Imagine that crowds, noise and lack of privacy can trigger anxiety and panic attacks. Imagine spending a full day surrounded by people non-stop, noise overload, the only "alone time" available is a trip to a dirty airport bathroom (or a claustrophobic airplane or Greyhound bus toilet). Over the years I've figured out some coping strategies - I wear my cloak (hurray for medieval re-enactment) so that if I have to, I can pull the hood over my face, wrap myself up in my "blankie" and feel secure enough to take a nap (this strategy only really works once I'm ON transit though - I shouldn't recommend it for airports or bus terminals); I have an MP3 player to help shut out some of the background noise so that I feel a little more alone; I bring books so that I can tune out my surroundings and lose myself in someone else's world; or (especially when I take the night bus) I have my writing notebook and I sit there in my little circle of bright from the overhead light thinking and crafting poetry. One day I want a laptop computer so that I can also play some of my favourite games to help distract me. (The Sims 2 and Civ 4 rank VERY highly on my list of favourite games - well so does World of Warcraft but that relies on an internet connection and that is tenuous while in transit).

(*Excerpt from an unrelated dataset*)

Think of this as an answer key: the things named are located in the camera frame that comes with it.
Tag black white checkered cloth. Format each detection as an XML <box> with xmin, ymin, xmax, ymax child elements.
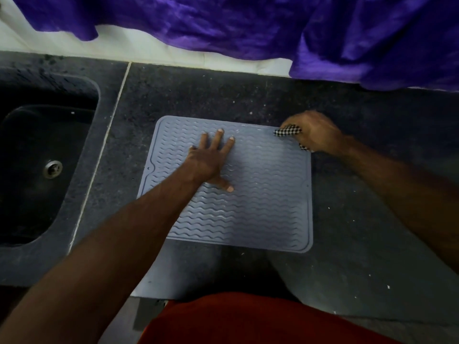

Great. So now I'm "there" and I'm away from my familiar house, my familiar routines. Internet access ranks highly for helping me maintain my balance - take away my access to my blogs, my email, my games, my message boards and I start feeling very isolated. I've spent my adult life relying on the internet for a sense of support, of community. No matter how screwy my sleep schedule, my online communities are there when I need them to be - that can't be said of real life people who have lives and schedules of their own - at my convenience and theirs. Yet another reason to get a laptop! It's even more important when I'm away from home to have my decompression time, my alone time so that I can process what's going on and enjoy being there.

Soapbox time

I really grappled - and still am - with posting about my suicide attempt last summer. This blog is the first place I've ever made it public - even my family doesn't know it happened. I posted about it on a very very narrow filter on my personal blog but I found it very difficult to talk about there. Here, mask firmly in place, it's a bit easier. On one hand it is a manifestation of my illness (and an ongoing one - I still feel suicidal from time to time but with last summer still fresh in my mind I won't attempt again). On the other, the world treats suicide as shameful. Those who attempt it are "failures" who just need to "cheer up and see that it's not all that bad" - the caveat being unless of course one is elderly, has a severe disability or a chronic illness and then it's "okay" to stop living. The most glaring example of this was the young male RN who helped me to the washroom in ER and while he was assisting me blurted out "but why did you do it? A beautiful girl like you!". Because - of COURSE being beautiful is a buffer against anything horrible EVER happening to anyone.

He may have needed his eyes examined - spending an entire afternoon, evening and night vomiting didn't leave ME feeling beautiful. I didn't even feel fully human - add to that the gravol, the other anti-nausea meds, the sleeplessness, the sheer and utter crapitude of how I was feeling. But his comment was indicative of societal thought - and society as a whole needs to accept, to empathize, to de-stigmatize mental illness.

Saturday, July 28, 2007

Tonight

Tonight my girlfriend and I are going to a fetish night in a nightclub. Accordingly, I've spent most of the day in quietude, building up my reserves enough to be in a building jam-packed full of people and noise. I want to go - don't get me wrong - but I need to have my buffers up first so that I can enjoy myself while there. Crowds make me anxious and so does excessive noise but having my sweetie there as a familiar face will help and I know that once I get acclimated, it'll be fine.

Plus I'm wearing an outfit that makes me feel exceedingly sexy.